◆ **Exercise goal**:
Pull every line holding the word "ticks" from the data below and copy it.

* * *

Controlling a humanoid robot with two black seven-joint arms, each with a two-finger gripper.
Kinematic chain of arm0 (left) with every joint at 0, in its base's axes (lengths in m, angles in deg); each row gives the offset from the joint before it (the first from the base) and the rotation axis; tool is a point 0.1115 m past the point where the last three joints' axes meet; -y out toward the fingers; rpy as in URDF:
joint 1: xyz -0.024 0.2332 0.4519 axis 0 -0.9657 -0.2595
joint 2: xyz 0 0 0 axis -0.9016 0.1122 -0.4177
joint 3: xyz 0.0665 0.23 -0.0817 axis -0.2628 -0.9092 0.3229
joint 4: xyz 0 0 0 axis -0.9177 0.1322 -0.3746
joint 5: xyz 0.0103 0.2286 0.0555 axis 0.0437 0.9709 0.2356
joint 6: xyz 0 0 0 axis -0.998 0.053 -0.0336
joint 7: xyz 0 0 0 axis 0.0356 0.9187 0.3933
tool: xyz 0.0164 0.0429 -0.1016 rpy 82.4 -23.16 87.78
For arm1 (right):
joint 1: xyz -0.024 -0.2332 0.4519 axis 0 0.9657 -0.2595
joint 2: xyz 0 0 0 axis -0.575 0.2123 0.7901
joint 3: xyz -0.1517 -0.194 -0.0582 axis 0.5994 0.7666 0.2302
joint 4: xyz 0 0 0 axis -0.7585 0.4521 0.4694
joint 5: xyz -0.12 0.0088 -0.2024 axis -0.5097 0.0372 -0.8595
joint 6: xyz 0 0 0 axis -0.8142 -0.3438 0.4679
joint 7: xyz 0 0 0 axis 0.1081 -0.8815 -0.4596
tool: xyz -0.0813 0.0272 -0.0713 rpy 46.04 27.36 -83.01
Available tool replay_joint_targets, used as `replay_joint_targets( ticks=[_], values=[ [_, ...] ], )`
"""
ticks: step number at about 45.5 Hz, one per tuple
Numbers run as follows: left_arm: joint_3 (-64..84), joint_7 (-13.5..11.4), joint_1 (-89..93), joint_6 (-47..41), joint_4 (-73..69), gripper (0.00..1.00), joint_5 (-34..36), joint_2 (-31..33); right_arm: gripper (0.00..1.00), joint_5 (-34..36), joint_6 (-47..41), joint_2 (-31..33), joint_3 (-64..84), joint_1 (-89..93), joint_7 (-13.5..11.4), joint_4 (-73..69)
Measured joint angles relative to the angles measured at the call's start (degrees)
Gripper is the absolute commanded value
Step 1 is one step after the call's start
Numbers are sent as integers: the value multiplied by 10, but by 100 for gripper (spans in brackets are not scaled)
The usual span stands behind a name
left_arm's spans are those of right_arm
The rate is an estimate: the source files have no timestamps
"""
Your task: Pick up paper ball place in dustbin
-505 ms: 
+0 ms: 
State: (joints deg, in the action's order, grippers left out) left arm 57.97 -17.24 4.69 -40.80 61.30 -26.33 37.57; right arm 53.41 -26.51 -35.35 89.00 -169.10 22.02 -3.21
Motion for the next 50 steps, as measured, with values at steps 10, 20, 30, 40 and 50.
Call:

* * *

◆ **Expected answer**:
Available tool replay_joint_targets, used as `replay_joint_targets( ticks=[_], values=[ [_, ...] ], )`
ticks: step number at about 45.5 Hz, one per tuple

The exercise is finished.